• To do: Below are the records; tally the lines in them that include the word "beige" and reply with the number alone.

• Record excerpts:
»»

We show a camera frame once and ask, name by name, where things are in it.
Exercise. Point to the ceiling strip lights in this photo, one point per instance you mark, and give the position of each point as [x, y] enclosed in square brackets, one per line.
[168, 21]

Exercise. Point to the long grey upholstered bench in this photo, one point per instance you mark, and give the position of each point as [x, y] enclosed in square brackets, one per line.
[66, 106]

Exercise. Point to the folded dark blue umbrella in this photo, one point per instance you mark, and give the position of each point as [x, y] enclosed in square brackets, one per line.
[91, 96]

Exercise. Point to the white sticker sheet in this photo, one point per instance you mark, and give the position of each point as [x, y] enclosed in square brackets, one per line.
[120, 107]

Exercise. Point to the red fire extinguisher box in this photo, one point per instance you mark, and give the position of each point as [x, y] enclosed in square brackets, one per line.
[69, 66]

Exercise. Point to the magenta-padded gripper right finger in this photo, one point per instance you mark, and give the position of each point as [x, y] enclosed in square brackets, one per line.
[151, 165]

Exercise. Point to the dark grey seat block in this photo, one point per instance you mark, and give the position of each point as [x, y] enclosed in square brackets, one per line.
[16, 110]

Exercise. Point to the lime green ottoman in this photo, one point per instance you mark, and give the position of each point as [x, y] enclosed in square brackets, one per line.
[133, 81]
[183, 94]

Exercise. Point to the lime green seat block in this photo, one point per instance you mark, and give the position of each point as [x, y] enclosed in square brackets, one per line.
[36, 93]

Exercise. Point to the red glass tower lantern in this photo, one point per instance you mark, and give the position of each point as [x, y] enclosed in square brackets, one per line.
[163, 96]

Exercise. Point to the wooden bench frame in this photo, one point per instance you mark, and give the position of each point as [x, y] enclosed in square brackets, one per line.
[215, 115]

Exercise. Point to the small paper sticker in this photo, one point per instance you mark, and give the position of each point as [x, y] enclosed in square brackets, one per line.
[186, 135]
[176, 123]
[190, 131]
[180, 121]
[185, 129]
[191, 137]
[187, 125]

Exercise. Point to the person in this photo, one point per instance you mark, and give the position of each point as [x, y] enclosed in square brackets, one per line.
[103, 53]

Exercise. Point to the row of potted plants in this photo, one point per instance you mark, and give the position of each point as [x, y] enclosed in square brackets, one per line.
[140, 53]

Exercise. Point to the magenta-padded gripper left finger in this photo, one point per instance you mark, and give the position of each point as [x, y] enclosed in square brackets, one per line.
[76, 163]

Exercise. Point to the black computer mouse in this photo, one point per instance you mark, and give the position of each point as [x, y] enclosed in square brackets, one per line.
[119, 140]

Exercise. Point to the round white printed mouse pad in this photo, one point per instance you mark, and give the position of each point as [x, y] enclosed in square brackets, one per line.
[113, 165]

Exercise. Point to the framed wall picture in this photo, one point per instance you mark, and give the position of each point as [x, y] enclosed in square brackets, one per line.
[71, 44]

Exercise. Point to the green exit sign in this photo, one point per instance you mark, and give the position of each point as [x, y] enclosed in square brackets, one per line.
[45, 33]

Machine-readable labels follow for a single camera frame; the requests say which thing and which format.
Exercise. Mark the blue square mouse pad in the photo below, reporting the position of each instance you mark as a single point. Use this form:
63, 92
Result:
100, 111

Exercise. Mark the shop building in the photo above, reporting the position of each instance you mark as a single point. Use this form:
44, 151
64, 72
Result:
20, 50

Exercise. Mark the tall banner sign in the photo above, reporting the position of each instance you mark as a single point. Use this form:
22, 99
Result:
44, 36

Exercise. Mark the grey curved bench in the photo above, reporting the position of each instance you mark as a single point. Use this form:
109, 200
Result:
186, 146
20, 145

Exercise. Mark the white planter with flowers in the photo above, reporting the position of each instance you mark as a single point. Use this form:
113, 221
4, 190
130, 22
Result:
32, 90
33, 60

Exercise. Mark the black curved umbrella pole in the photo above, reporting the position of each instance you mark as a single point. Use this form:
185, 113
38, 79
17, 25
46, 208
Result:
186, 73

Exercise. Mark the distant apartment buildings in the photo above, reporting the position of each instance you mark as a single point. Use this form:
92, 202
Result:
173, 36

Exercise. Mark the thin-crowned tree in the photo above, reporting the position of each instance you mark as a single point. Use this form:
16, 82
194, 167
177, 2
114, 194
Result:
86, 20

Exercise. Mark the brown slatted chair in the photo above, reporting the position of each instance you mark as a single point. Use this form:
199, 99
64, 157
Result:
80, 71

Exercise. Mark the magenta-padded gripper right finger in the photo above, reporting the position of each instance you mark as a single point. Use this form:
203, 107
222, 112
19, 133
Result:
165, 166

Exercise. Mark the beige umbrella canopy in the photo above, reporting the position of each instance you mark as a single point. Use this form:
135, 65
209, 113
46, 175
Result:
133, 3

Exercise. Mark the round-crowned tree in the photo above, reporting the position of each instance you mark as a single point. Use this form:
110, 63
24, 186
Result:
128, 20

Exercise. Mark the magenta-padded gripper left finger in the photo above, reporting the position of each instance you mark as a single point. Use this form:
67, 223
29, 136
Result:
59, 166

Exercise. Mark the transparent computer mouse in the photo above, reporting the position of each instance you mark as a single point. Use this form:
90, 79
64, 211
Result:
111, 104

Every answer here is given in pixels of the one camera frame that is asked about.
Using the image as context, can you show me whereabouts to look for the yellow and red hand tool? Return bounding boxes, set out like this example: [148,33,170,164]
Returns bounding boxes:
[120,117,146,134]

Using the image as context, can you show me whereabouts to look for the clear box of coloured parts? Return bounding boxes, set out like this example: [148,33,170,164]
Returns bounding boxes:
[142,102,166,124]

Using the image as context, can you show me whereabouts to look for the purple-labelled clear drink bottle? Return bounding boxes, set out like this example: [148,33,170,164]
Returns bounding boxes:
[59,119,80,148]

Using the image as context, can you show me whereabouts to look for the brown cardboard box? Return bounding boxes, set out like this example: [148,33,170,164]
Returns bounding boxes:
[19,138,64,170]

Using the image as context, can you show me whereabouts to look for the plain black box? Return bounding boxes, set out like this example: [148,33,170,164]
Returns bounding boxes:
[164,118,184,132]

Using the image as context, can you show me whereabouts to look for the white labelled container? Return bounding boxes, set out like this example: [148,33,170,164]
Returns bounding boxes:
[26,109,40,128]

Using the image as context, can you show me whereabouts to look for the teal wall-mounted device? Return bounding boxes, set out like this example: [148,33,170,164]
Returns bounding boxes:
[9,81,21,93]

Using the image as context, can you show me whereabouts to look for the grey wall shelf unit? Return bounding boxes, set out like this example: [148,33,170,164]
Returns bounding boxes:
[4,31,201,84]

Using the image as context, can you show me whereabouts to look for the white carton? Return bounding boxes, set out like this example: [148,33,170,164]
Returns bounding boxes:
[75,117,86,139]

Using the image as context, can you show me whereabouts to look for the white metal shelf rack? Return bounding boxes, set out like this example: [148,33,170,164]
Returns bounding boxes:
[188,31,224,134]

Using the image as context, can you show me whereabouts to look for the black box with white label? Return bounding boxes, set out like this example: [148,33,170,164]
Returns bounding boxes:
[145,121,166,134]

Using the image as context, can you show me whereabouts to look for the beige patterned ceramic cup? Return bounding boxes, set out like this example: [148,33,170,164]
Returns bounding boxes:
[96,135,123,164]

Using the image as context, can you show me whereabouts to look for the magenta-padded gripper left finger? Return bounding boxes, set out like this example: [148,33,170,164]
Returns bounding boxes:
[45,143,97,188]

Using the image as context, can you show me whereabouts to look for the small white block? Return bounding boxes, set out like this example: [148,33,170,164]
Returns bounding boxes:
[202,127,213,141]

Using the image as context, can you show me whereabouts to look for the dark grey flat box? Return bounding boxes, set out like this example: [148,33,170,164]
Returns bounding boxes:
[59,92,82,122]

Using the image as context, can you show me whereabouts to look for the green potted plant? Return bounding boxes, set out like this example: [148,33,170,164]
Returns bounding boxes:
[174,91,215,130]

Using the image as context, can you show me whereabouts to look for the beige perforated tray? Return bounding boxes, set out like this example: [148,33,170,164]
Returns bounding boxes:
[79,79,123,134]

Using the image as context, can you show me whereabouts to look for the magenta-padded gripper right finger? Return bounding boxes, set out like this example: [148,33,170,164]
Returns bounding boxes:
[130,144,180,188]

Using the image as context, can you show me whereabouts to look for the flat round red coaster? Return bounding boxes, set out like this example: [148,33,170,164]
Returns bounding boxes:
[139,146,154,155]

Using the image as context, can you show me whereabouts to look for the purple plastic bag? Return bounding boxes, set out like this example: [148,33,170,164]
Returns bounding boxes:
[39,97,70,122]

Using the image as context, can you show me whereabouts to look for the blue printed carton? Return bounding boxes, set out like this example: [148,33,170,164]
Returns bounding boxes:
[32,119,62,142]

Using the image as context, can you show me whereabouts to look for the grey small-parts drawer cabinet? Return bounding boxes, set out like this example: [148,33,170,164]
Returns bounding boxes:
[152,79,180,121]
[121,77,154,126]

««

• Response box: 3